TASK INSTRUCTIONS:
Every line containing "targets" should be copied out. Go through the entries and find them.

______

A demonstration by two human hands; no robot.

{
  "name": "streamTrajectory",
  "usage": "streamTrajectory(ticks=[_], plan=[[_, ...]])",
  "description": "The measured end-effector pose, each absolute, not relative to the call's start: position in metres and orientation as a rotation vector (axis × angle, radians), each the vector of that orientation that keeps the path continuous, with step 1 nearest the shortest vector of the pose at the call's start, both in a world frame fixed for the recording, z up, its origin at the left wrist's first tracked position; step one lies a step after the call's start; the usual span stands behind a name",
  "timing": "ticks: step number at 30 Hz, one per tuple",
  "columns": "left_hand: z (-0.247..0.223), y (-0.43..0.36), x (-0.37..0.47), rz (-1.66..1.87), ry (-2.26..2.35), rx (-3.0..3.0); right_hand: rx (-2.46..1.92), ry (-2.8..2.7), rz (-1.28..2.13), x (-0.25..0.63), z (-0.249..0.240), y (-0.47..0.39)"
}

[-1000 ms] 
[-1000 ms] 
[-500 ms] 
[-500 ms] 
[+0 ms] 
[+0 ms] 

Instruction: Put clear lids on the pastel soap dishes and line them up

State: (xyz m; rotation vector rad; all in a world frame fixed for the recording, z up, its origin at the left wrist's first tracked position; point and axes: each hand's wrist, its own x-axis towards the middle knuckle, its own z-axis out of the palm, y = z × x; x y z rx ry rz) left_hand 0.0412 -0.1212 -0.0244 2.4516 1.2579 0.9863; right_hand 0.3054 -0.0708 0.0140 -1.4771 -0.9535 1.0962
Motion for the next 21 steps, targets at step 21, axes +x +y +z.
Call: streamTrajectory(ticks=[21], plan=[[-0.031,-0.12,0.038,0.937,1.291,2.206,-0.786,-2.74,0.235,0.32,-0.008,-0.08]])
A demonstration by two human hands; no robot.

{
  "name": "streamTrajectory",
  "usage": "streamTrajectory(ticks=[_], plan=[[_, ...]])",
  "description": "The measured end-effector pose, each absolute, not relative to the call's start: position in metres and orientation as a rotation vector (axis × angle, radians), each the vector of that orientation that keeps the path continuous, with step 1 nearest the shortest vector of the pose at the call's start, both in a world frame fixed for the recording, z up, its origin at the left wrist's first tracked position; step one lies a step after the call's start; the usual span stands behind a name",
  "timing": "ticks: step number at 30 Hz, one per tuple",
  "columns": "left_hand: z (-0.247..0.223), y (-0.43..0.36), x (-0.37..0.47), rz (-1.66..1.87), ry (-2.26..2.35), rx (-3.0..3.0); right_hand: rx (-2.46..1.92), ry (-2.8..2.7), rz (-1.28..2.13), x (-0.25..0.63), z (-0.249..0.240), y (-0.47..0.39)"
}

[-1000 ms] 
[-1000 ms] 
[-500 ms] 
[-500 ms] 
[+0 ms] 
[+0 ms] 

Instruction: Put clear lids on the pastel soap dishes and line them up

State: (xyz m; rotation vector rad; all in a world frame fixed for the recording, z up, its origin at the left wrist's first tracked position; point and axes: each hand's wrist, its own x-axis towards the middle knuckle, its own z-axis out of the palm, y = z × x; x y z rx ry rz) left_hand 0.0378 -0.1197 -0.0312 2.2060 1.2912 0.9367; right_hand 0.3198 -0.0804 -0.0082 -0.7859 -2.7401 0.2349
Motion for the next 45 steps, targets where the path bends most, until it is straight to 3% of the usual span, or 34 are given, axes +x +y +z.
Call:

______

RESPONSE BELOW:
Motion for the next 21 steps, targets at step 21, axes +x +y +z.
Motion for the next 45 steps, targets where the path bends most, until it is straight to 3% of the usual span, or 34 are given, axes +x +y +z.

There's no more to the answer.